FC3 (kernel 2.6.12-1.1378_FC3) $ rpm -qa | grep postgres postgresql-libs-7.4.8-1.FC3.1 postgresql-server-7.4.8-1.FC3.1 postgresql-7.4.8-1.FC3.1 Just same results with rh-postgresql-7.3.10 on whitebox 3.0 (kernel 2.4.21-27.0.4.ELsmp) Did you setted up LANG to RUSSIAN? my results is highly reproducible with russian...
OK, as noted in the upstream discussion of this problem, http://archives.postgresql.org/pgsql-bugs/2005-10/msg00233.php this is something that doesn't seem practical to fix in existing versions of Postgres.

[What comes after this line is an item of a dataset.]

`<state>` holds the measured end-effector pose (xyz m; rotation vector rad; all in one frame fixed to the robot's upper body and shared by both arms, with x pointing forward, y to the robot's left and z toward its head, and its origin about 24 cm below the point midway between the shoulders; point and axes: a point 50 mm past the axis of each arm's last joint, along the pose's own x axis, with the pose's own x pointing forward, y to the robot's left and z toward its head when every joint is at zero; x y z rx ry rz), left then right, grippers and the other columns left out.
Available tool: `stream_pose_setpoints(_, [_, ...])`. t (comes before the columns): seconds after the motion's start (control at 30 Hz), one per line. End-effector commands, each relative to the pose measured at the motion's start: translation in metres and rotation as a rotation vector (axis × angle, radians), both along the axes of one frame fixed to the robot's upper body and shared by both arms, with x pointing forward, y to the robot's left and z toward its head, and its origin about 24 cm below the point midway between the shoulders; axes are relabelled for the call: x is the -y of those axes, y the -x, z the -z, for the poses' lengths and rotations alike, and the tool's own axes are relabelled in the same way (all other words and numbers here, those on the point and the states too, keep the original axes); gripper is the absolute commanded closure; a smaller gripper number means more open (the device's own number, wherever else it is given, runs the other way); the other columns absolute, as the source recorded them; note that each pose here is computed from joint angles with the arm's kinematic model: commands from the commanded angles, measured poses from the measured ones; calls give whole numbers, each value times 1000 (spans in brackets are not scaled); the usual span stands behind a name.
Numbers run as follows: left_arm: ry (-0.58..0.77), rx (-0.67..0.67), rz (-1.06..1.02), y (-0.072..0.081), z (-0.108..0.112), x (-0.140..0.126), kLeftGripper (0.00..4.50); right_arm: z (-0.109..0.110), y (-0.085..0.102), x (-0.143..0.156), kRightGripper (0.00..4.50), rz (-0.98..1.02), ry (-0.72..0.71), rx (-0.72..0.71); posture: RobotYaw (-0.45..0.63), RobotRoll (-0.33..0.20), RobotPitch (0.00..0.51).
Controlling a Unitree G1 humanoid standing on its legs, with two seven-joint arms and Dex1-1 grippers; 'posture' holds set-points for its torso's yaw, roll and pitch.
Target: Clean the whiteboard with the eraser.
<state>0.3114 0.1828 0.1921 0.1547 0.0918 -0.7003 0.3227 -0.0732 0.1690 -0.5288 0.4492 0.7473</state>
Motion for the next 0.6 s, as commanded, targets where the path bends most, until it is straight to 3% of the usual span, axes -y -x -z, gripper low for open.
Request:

For the time being, running a database with an encoding different from what is implied by the initdb-time LC_CTYPE is just not a supported configuration. This is not adequately warned against in the 7.4 documentation, but newer PG releases do have a warning about it. http://www.postgresql.org/docs/8.0/static/multibyte.html says: Important: Although you can specify any encoding you want for a database, it is unwise to choose an encoding that is not what is expected by the locale you have selected. The LC_COLLATE and LC_CTYPE settings imply a particular encoding, and locale-dependent operations (such as sorting) are likely to misinterpret data that is in an incompatible encoding. Since these locale settings are frozen by initdb, the apparent flexibility to use different encodings in different databases of a cluster is more theoretical than real. It is likely that these mechanisms will be revisited in future versions of PostgreSQL. One way to use multiple encodings safely is to set the locale to C or POSIX during initdb, thus disabling any real locale awareness.